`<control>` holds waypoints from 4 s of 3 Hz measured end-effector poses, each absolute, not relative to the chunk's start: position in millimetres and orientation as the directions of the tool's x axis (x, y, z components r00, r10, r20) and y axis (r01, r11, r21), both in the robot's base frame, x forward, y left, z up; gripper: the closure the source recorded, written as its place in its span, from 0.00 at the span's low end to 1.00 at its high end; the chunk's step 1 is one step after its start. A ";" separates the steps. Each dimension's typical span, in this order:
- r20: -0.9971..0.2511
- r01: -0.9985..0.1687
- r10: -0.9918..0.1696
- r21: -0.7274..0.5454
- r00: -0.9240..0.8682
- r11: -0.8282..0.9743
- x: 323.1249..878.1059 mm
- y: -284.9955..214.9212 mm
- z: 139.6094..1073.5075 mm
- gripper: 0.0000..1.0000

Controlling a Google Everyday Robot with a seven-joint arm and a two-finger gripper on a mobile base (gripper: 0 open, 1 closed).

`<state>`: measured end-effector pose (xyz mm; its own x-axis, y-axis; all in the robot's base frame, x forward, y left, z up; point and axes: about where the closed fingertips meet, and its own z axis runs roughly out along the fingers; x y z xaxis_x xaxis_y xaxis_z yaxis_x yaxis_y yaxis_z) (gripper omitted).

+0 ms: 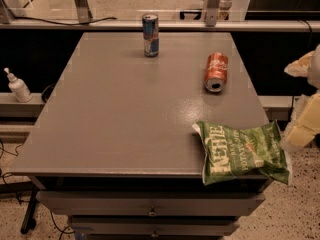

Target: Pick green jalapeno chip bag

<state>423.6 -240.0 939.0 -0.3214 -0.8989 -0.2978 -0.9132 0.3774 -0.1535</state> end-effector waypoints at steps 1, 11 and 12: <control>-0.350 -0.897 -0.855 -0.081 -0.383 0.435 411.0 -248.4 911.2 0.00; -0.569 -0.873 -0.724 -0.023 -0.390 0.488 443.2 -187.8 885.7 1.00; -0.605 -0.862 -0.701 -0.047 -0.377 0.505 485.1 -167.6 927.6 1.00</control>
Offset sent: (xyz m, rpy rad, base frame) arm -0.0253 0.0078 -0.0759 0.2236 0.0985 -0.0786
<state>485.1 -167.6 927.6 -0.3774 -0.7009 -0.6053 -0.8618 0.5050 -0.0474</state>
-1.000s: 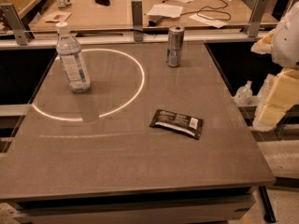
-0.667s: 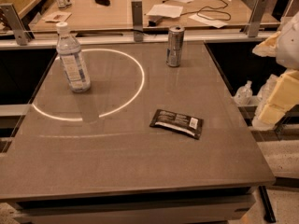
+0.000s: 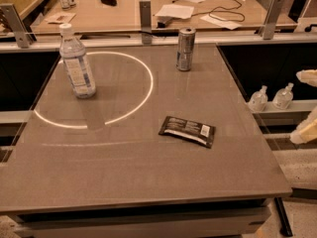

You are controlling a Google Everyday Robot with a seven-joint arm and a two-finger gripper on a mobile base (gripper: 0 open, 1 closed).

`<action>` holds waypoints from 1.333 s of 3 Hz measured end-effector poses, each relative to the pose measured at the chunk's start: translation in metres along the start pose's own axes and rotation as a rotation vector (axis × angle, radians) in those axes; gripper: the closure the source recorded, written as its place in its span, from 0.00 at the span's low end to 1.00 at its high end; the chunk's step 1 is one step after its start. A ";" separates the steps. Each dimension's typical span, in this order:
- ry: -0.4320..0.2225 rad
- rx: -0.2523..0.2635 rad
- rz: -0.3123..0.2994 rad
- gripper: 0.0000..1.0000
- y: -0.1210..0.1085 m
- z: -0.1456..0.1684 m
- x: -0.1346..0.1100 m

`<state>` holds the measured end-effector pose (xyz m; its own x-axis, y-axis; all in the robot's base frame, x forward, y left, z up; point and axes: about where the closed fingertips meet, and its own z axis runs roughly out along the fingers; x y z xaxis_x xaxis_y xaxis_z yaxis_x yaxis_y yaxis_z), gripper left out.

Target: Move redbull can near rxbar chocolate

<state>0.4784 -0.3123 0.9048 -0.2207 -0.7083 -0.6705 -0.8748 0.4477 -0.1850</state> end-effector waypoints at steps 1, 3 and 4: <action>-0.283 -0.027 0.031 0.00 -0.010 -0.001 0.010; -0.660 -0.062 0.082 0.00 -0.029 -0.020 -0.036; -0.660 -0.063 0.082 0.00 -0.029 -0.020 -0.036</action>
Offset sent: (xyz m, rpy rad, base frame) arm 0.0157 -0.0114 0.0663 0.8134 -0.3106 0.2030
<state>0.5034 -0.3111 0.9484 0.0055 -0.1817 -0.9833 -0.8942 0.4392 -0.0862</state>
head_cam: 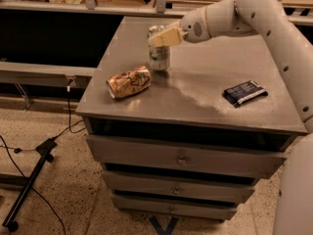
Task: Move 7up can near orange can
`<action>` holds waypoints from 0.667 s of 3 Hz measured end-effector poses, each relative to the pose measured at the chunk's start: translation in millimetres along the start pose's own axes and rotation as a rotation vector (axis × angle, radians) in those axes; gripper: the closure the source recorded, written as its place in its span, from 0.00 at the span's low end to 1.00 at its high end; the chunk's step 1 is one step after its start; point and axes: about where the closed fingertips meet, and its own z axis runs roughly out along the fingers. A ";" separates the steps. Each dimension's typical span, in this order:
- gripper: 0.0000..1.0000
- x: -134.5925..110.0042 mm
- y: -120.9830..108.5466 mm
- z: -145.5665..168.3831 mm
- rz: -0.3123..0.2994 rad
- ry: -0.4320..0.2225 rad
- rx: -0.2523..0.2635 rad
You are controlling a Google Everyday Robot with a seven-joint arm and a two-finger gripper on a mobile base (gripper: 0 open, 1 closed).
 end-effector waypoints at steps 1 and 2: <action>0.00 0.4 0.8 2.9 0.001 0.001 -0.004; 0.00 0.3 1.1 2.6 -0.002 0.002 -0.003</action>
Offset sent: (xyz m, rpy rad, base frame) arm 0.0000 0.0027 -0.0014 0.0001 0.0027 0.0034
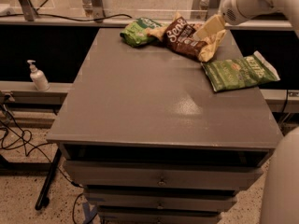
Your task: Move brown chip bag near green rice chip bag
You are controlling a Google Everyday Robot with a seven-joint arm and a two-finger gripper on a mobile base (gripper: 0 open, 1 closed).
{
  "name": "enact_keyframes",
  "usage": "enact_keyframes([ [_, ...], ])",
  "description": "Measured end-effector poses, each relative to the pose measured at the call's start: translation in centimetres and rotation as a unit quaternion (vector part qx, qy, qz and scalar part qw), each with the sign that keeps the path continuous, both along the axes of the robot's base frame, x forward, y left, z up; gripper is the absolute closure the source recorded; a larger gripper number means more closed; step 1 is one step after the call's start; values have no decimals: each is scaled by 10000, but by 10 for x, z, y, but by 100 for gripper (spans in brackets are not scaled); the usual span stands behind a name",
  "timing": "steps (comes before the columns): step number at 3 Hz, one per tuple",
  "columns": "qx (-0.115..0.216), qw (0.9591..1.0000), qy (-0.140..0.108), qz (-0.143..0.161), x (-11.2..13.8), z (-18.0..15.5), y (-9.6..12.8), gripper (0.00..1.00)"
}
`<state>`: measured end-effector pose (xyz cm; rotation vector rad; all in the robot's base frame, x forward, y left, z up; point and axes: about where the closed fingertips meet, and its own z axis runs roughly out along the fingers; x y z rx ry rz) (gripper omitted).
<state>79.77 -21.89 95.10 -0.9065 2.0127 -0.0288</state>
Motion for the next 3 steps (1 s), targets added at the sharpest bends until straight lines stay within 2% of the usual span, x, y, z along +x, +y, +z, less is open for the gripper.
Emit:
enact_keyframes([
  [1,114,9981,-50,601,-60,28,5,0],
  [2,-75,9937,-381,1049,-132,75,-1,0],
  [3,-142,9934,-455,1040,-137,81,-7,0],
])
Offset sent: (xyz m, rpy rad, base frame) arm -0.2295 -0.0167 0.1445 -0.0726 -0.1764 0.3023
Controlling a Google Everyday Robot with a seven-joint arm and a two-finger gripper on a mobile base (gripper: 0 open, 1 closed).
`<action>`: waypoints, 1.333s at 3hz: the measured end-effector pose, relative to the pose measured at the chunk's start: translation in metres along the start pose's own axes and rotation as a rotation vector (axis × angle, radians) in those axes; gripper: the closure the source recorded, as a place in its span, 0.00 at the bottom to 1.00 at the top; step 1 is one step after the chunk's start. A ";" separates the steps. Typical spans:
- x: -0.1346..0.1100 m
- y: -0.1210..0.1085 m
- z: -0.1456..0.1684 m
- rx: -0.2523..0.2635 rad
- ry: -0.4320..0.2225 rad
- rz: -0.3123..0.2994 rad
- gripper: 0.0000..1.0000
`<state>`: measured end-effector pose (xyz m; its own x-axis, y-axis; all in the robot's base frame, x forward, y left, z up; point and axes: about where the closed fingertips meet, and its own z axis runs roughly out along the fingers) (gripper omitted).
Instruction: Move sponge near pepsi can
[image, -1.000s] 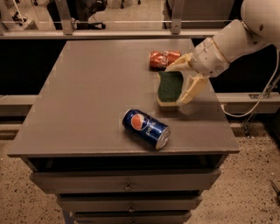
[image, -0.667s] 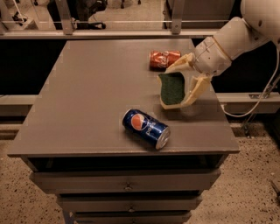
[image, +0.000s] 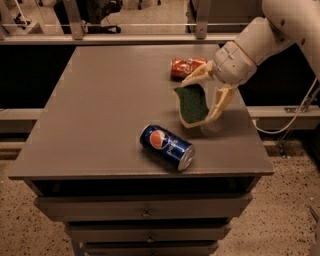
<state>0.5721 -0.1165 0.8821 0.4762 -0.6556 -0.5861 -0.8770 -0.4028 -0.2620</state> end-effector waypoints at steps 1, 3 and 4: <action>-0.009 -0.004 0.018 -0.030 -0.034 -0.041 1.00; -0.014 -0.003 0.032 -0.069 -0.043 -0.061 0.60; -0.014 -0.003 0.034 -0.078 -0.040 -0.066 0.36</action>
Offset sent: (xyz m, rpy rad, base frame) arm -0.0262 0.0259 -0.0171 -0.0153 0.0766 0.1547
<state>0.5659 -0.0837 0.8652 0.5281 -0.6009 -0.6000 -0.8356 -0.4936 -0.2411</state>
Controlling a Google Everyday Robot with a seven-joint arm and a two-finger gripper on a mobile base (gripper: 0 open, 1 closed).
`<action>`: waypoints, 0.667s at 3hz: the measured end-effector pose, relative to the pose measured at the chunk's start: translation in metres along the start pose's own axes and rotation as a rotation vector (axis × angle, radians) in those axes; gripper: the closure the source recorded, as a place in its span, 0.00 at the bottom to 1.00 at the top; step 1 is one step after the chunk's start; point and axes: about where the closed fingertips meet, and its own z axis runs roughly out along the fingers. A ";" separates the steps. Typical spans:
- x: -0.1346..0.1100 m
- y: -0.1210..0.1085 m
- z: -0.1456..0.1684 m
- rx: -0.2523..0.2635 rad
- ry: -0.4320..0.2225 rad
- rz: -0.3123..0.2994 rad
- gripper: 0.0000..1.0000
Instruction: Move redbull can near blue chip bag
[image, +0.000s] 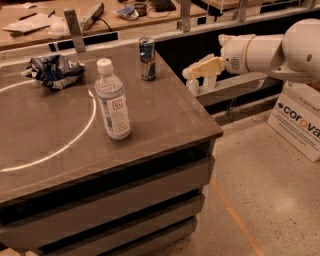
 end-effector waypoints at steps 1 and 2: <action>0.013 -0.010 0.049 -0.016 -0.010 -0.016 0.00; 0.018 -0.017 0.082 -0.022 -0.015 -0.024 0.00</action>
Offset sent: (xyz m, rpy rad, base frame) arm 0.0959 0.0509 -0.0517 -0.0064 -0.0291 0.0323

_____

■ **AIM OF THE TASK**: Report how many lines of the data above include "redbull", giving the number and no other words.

■ **WRITTEN SOLUTION**: 2